:: Task to carry out ::
From the data below, copy exactly the lines that lie between the one holding "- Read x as" and the one holding "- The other", including both, and nothing more.

:: Data segment ::

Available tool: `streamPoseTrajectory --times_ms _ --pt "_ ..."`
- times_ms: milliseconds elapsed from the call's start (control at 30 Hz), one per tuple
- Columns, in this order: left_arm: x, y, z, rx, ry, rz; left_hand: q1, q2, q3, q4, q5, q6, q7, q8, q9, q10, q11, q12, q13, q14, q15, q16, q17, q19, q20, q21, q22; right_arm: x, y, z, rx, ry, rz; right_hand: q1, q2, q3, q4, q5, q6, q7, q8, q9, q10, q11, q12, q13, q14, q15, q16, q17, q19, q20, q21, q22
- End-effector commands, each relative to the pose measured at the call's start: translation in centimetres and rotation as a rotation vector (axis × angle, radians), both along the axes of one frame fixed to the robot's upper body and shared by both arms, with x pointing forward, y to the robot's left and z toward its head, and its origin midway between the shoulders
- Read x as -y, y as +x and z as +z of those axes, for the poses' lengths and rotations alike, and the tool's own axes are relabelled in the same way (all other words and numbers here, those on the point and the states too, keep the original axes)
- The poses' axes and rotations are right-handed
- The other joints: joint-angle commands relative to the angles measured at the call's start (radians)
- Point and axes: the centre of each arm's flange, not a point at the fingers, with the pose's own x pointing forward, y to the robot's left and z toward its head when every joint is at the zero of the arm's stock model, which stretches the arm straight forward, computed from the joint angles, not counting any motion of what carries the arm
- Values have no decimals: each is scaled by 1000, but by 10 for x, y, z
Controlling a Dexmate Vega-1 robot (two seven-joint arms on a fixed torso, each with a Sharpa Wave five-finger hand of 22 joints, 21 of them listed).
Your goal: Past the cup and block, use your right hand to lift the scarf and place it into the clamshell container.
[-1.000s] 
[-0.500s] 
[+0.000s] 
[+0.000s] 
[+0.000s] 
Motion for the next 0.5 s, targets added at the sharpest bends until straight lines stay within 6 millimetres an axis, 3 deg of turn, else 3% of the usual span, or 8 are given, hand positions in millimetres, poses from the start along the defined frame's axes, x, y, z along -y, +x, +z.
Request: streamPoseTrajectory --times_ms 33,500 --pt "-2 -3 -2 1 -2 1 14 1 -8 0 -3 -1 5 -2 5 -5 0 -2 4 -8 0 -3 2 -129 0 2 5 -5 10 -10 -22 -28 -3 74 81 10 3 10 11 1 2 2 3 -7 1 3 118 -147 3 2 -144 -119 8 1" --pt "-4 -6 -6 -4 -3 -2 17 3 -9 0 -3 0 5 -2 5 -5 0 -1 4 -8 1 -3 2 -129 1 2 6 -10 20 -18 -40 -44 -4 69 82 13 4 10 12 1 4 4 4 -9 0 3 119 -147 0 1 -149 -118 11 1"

:: Solution for this problem ::
- Read x as -y, y as +x and z as +z of those axes, for the poses' lengths and rotations alike, and the tool's own axes are relabelled in the same way (all other words and numbers here, those on the point and the states too, keep the original axes)
- The poses' axes and rotations are right-handed
- The other joints: joint-angle commands relative to the angles measured at the call's start (radians)

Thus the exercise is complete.